* WORK TASK
The answer is the set of lines that include "robot", copied from the data below.

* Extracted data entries

------------------------------------------------

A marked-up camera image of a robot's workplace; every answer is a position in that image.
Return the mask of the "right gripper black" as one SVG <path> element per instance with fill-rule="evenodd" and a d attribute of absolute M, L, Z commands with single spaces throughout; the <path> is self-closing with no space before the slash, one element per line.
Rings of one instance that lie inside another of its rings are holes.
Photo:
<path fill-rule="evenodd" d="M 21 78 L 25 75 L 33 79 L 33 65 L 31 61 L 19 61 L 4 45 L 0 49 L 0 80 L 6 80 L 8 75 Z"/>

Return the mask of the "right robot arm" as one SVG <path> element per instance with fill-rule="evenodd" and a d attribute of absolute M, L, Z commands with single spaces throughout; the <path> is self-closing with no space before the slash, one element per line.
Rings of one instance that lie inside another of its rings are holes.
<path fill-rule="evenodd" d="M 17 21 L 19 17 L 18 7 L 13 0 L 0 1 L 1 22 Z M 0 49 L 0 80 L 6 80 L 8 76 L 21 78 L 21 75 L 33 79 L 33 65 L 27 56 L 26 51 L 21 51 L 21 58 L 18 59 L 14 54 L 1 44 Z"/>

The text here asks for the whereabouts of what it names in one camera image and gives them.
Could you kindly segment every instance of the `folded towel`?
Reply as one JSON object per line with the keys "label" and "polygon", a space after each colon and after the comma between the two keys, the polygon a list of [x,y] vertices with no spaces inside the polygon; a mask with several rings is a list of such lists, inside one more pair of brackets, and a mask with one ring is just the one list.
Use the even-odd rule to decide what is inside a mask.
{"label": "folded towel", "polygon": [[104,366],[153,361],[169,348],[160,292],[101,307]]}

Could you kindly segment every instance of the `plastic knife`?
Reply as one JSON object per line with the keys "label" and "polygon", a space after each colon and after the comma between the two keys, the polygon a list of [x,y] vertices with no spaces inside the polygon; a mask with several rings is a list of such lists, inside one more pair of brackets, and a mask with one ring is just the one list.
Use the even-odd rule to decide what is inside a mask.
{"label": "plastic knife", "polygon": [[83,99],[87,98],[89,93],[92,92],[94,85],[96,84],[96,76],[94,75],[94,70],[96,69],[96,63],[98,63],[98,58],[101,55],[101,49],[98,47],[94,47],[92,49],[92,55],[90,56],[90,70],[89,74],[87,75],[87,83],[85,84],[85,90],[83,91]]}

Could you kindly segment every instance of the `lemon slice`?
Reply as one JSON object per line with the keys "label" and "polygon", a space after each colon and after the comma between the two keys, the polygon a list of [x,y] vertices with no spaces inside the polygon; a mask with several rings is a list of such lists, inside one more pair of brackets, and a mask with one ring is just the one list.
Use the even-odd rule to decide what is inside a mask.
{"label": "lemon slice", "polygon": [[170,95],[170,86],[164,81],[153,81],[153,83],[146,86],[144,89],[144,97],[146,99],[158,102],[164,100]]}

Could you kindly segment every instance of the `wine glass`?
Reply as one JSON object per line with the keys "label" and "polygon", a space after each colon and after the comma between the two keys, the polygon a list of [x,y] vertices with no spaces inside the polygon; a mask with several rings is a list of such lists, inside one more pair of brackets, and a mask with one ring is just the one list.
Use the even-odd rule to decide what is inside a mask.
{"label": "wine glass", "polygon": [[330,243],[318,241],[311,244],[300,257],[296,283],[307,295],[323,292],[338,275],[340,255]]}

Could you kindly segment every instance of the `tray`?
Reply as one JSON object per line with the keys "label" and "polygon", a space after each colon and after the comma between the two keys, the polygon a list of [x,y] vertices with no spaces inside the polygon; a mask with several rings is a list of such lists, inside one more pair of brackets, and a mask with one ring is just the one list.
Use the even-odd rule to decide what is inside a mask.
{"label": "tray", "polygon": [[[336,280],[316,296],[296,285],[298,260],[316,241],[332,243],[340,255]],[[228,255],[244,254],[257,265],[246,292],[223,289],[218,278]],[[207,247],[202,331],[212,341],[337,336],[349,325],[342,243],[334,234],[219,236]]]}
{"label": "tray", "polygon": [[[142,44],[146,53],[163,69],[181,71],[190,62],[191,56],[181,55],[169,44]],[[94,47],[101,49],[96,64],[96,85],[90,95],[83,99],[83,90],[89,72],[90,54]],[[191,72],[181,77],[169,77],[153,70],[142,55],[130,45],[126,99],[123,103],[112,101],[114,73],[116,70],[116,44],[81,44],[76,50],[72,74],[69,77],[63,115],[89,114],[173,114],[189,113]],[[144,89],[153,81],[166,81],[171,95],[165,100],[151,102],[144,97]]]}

------------------------------------------------

* RESULT
A marked-up camera image of a robot's workplace; every answer is a position in that image.
Return the mask of the "right robot arm" as one SVG <path> element per instance with fill-rule="evenodd" and a d attribute of absolute M, L, Z commands with single spaces throughout; the <path> is self-closing with no space before the slash, one element per line.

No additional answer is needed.